___ RECORDS PROVIDED
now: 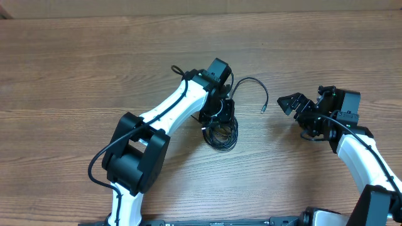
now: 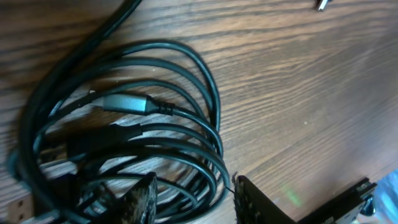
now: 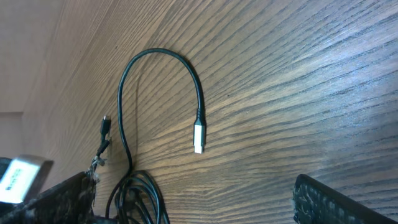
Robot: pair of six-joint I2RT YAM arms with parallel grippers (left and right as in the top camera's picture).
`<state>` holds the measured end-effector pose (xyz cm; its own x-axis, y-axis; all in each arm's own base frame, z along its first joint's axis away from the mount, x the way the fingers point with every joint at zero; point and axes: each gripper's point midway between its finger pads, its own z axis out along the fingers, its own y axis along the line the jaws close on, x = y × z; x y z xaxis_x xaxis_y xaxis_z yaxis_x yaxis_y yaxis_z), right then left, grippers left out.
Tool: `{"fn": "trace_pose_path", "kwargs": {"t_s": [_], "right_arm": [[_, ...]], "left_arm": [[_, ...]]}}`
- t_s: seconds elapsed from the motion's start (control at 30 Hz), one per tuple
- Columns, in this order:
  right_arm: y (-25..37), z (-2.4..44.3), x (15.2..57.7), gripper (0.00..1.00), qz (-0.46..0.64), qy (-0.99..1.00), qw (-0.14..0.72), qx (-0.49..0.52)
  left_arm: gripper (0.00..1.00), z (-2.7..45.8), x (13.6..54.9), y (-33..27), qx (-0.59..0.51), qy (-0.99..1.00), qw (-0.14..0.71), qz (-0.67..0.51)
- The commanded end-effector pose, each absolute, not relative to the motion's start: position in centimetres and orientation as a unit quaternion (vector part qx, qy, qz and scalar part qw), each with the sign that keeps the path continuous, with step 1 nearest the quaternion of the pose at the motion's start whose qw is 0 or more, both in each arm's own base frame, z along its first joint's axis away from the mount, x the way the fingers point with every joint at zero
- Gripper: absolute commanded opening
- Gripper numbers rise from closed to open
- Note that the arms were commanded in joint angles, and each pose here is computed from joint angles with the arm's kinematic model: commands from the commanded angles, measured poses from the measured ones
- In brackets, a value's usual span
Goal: Untangle cables
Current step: 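Lower the left gripper over the dropped coil and grasp it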
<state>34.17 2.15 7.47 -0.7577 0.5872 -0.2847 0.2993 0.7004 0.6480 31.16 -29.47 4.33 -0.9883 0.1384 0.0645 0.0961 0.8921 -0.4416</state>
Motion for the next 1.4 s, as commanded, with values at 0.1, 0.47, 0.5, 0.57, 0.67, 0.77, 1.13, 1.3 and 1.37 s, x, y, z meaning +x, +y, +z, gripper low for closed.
{"fn": "trace_pose_path", "kwargs": {"t_s": [0.1,0.47,0.5,0.57,0.67,0.77,1.13,1.3,1.37], "right_arm": [[1.8,8.0,34.4,1.00,0.292,0.889,0.253,0.247],[2.8,8.1,33.8,1.00,0.318,0.887,0.233,0.241],[2.8,8.1,33.8,1.00,0.318,0.887,0.232,0.241],[2.9,8.0,33.7,1.00,0.318,0.887,0.231,0.242],[2.9,7.9,33.6,1.00,0.318,0.888,0.227,0.243],[2.9,7.8,33.4,1.00,0.318,0.889,0.223,0.245],[2.8,8.2,34.0,1.00,0.320,0.885,0.236,0.242],[2.9,8.3,34.0,1.00,0.333,0.873,0.223,0.278],[2.9,8.3,34.0,1.00,0.333,0.873,0.223,0.278]], "left_arm": [[0.32,4.0,31.2,-30.0,-0.047,-0.966,0.034,0.251],[0.55,2.4,31.9,-30.9,-0.047,-0.963,0.024,0.263],[0.58,2.3,31.7,-31.2,-0.049,-0.961,0.029,0.270],[0.50,2.2,31.4,-32.0,-0.055,-0.955,0.038,0.290],[0.10,2.3,31.7,-32.7,-0.061,-0.949,0.036,0.307],[0.04,3.1,32.9,-33.3,-0.095,-0.940,0.006,0.328],[0.04,21.6,42.7,-29.3,-0.199,-0.873,-0.188,0.404],[0.35,17.2,42.2,-25.6,-0.084,-0.940,-0.124,0.305],[0.98,15.4,40.6,-27.1,-0.080,-0.939,-0.083,0.324]]}}
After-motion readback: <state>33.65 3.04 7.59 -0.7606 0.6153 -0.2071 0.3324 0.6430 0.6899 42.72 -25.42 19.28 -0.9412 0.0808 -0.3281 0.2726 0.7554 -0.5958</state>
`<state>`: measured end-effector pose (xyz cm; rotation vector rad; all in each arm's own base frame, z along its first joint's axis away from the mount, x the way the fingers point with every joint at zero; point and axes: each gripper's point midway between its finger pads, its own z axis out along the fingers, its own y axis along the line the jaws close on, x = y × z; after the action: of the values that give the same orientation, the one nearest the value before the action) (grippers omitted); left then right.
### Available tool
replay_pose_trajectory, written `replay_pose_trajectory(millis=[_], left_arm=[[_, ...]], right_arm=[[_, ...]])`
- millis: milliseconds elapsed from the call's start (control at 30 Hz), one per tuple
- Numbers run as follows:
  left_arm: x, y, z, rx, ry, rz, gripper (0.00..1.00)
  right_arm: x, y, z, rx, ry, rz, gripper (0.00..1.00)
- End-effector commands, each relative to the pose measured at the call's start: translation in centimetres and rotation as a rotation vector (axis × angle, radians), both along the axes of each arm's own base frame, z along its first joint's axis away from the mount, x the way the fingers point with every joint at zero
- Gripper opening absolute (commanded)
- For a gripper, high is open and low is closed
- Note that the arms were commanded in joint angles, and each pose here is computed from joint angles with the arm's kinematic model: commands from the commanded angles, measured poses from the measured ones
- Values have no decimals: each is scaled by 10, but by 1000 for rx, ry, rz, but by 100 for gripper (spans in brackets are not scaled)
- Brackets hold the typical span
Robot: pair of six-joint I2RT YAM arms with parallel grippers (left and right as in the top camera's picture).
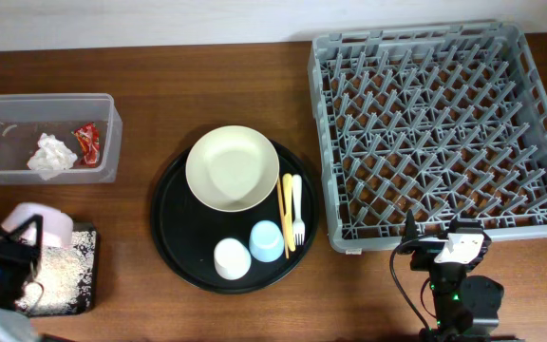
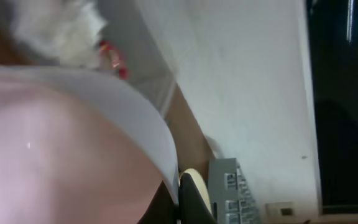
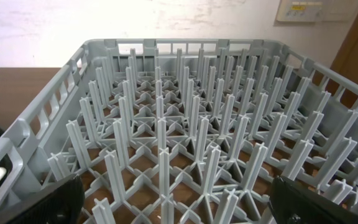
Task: Sort waste into correct bins and load items into the dishwasher rack
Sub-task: 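Return the empty pink bowl to the round tray and release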
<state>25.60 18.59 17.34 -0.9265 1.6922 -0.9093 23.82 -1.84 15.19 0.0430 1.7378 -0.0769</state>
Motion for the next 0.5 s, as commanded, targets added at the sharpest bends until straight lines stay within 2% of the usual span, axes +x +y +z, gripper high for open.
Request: replay_pose_trajectory(millis=[0, 133, 167, 267, 367, 467], left_arm=[[15, -20, 49, 73, 32, 27, 1], [37, -96, 51, 144, 171, -135, 1], [42, -112, 45, 209, 236, -172, 1], [43, -166, 29, 524, 433, -290, 0], [34, -204, 2, 685, 553, -401, 1], [25, -234, -42, 741, 710, -557, 1]], right_arm=[[0, 0, -3, 1, 4, 0, 98], [0, 0, -3, 1, 4, 0, 98], [0, 0, -3, 1, 4, 0, 98], [0, 0, -3, 1, 4, 0, 98], [0, 0, -3, 1, 4, 0, 98], [0, 0, -3, 1, 5, 0, 98]])
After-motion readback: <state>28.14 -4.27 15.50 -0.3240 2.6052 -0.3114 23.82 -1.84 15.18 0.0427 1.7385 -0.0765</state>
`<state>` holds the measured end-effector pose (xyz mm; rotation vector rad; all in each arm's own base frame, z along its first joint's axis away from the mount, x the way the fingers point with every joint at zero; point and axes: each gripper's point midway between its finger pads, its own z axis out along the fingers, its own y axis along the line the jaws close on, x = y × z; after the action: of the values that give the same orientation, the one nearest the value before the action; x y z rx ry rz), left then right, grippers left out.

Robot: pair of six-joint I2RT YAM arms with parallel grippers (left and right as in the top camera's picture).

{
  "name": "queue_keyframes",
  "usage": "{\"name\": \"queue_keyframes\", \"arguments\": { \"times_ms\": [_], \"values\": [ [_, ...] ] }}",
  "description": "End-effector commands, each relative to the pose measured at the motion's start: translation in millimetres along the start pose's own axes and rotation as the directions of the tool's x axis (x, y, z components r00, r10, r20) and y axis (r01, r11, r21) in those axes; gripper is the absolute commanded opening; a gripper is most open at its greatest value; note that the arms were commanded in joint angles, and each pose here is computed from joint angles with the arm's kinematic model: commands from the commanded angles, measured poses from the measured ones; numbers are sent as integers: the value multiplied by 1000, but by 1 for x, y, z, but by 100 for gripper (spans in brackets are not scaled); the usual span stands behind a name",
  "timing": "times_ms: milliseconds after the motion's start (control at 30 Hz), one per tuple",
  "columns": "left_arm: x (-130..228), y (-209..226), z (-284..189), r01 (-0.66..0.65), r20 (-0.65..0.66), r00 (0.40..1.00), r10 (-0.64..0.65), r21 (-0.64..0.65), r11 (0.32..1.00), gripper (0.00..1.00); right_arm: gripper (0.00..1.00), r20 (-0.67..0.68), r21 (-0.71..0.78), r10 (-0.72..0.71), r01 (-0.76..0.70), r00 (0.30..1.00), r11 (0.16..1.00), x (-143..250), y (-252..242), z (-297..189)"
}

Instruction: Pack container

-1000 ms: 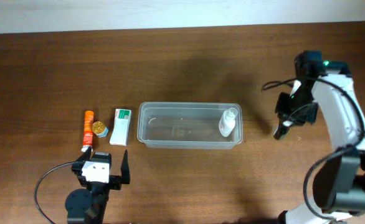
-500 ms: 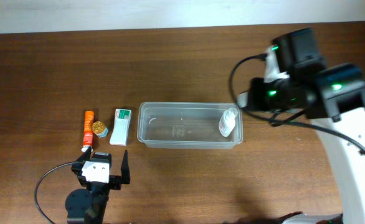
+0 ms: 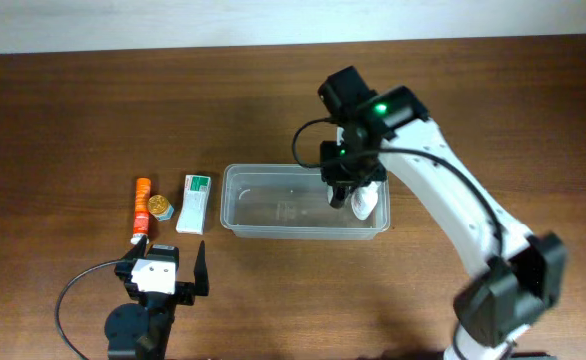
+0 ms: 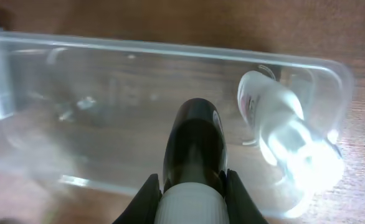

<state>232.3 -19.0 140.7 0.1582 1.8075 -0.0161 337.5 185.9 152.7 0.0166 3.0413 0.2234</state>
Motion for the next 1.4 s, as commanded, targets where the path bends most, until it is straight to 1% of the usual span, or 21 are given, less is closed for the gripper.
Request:
{"name": "queue_keyframes", "arguments": {
  "times_ms": [0, 167, 467, 500, 533, 567, 633, 800, 967, 1067, 1133, 1267, 1367],
  "values": [
    [0, -5, 0, -18, 9, 1000, 18, 23, 1000, 99, 15, -10, 35, 36, -36, 999, 999, -12, -12, 18],
    [-1, -5, 0, -18, 9, 1000, 18, 23, 1000, 100, 15, -13, 40, 59, -59, 998, 997, -27, -19, 39],
    [0, -5, 0, -18, 9, 1000, 18, 23, 1000, 99, 16, -24, 46, 65, -64, 998, 997, -28, -22, 53],
    [-1, -5, 0, -18, 9, 1000, 18, 23, 1000, 99, 23, -28, 48, 65, -64, 997, 997, -27, -22, 54],
    [-1, -5, 0, -18, 9, 1000, 18, 23, 1000, 99, 36, -31, 49, 66, -65, 997, 997, -26, -23, 55],
    [-1, -5, 0, -18, 9, 1000, 18, 23, 1000, 99, 42, -33, 50, 66, -64, 997, 997, -25, -23, 55],
    [-1, -5, 0, -18, 9, 1000, 18, 23, 1000, 100, 44, -36, 52, 66, -64, 997, 997, -25, -24, 55],
    [-1, -5, 0, -18, 9, 1000, 18, 23, 1000, 99, 45, -6, 36, 40, -40, 999, 999, -31, -20, 48],
    [-1, -5, 0, -18, 9, 1000, 18, 23, 1000, 99, 45, 85, -1, -38, 38, 996, 999, -44, -10, 8],
    [-1, -5, 0, -18, 9, 1000, 18, 23, 1000, 99, 45, 159, -27, -51, 56, 986, 998, -48, -6, -31],
    [-1, -5, 0, -18, 9, 1000, 18, 23, 1000, 100, 47, 204, -41, -55, 64, 978, 997, -47, -6, -60],
    [-1, -5, 0, -18, 9, 1000, 18, 23, 1000, 99, 52, 292, -69, 10, 10, 956, 998, -43, -29, -119],
    [-1, -5, 0, -18, 9, 1000, 18, 23, 1000, 99, 52, 359, -81, 108, -84, 927, 993, -40, -68, -157]
  ]
}}
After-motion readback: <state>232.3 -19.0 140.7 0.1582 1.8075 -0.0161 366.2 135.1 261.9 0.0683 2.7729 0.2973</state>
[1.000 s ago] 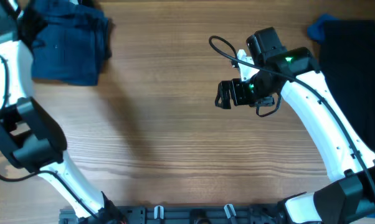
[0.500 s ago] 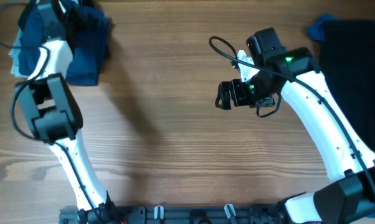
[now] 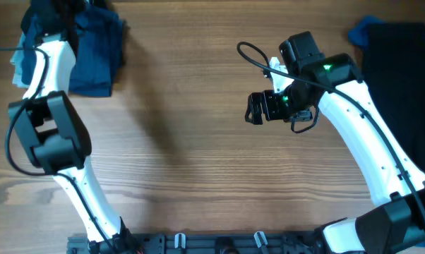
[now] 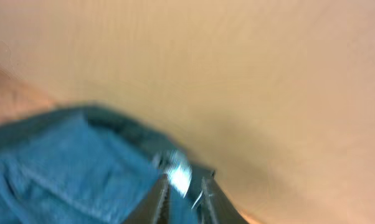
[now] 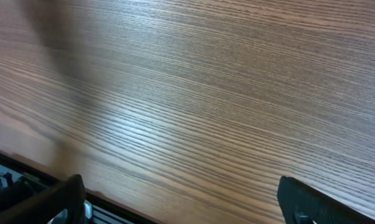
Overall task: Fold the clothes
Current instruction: 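Release the shorts and lift the left gripper off the stack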
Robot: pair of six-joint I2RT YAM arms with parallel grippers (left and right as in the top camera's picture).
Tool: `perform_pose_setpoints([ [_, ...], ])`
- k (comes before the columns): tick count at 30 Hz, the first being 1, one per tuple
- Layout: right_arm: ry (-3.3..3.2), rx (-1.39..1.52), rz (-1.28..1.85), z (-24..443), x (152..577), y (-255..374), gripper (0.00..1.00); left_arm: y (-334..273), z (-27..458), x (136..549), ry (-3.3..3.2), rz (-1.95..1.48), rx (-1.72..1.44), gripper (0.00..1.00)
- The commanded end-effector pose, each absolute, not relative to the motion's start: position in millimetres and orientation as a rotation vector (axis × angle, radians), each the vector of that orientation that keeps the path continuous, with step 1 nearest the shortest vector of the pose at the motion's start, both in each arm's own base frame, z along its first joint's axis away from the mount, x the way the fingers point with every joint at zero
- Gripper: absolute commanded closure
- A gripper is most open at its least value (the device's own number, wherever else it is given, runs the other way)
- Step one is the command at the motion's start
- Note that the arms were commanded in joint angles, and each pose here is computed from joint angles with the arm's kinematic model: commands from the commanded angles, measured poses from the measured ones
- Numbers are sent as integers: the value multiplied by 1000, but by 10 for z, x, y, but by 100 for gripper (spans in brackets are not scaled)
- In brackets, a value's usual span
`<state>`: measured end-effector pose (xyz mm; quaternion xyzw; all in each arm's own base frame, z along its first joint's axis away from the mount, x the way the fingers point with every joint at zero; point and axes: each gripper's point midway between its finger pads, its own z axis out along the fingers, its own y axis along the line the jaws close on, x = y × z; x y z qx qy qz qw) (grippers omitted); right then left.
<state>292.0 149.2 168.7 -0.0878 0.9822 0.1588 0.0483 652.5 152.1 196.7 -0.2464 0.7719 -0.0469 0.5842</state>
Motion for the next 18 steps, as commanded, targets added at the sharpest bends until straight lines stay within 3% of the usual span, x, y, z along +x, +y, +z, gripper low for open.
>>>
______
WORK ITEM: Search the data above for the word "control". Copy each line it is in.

THE ANSWER:
- t_s: seconds elapsed from the motion's start (control at 30 Hz), one per tuple
- millis: milliseconds elapsed from the call's start (control at 30 Hz), one per tuple
  "timing": "times_ms: milliseconds after the motion's start (control at 30 Hz), one per tuple",

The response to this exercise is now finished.